Vous dites que la violence pourrait découler de ce phénomène ?
Oui, la violence découle de plusieurs facteurs, entre autres des mécontents de la prestation de leurs équipes, des contestations sifflées par l’arbitre, par méconnaissances de règles élémentaires des lois du football… et l’idéal serait de les accompagner dans la prise de conscience par l’éducation, la formation…

L’autofinancement ? Vous plaisantez ?
Connaissez-vous un club qui s’autofinance ? J’aimerai bien le connaître, mise à part le Paradou AC qui échappe au marasme du fait que sa gestion rationnelle ne dépend pas de l’aide de l’Etat. Le marketing sportif chez nous est inexistant, voire méconnu. Combien sont-ils ces clubs qui innovent, qui vont vers l’ouverture de magasins qui proposent une large gamme de produits officiels estampillée du logo du club comme écharpe, gadgets… ? Non seulement, mais il permet aussi de soigner l’image de l’équipe. Outre cette situation qui mérite une attention particulière, un autre phénomène illustre parfaitement l’état de santé de nos clubs, ou plutôt de la gestion de nos clubs. Je fais référence aux projets sportifs, l’exemple du Mouloudia d’Alger qui souhaiterait aller vers cette option, mais se trouve à ce jour en formule SDF, à la veille de son centenaire.

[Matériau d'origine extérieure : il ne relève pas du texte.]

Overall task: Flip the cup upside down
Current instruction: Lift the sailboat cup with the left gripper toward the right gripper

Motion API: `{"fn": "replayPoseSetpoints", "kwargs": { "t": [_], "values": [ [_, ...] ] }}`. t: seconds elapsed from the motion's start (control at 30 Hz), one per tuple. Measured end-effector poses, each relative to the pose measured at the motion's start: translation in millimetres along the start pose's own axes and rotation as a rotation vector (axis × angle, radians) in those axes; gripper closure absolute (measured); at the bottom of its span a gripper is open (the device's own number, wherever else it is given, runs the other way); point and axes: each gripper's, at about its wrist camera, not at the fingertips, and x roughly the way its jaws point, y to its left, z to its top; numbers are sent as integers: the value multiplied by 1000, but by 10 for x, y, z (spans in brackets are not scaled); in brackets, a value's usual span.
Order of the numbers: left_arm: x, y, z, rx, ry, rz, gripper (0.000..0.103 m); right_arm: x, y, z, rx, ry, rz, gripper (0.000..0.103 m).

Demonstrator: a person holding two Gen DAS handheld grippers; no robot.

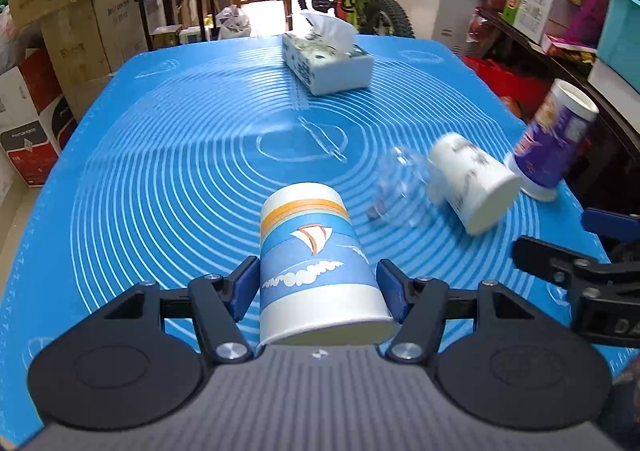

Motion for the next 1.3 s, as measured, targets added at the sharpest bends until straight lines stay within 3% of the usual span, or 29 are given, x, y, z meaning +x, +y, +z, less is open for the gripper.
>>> {"fn": "replayPoseSetpoints", "kwargs": {
  "t": [0.3, 0.63, 0.87, 1.3],
  "values": [
    [58, -139, -291, 20, 39, -19, 38, -112, -6, -252, 16, 44, -10, 3],
    [75, -166, -373, 12, 65, -16, 37, -126, -12, -291, 26, 54, -6, 3],
    [57, -135, -367, -7, 62, -14, 18, -125, 4, -320, 27, 56, -7, 3],
    [-25, -114, -327, -10, 45, -15, 17, -130, 11, -310, 30, 49, 3, 3]
  ]
}}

Où sont passés les ex-internationaux ?
Oui, une bonne question qui mérite réaction. Que voulez-vous que je vous dise. On aurait tant aimé être au cœur des Fédérations, des Ligues, des diverses commissions… Tenez, par exemple au niveau du Comité olympique et sportif algérien, pas un seul footballeur n’est membre de l’assemblée générale. Par contre au niveau de la FAF, il y a ceux qui font juste de la figuration…

Le mot de la fin ?
J’ai quand même une vision qui fait du bien au moral sportif. Elle nous vient de notre Equipe nationale. Elle est pour nous un cas d’exemple à suivre, dont la manière de gérer et de prendre en charge un groupe, contrairement aux autres entraîneurs qui étaient avant lui. Il a eu, je suppose, carte blanche pour la prise en charge de cette équipe qui était sur le plan mental anéantie. Pas question de s’immiscer dans ses affaires, pas d’interférences. Il est patron, et c’est lui seul qui décide de la manière à utiliser pour mener à bien ses missions. C’est cette vision qui fait échec aux ingérences, parce que ce sont ces ingérences qui cassent, froissent, font dégoûter toutes les initiatives et les envies de travailler et de présenter une équipe solide structurée, intelligente et prête à se donner à fond. N’est-ce pas un rêve pour nos clubs où des entraîneurs qui ne tiennent pas une saison, partent à peine qu’ils sont déjà arrivés ? N’est-ce pas ce style de gestion qui devrait régner au cœur de nos clubs ? Non seulement en football mais aussi dans toutes les secteurs d’activités économiques.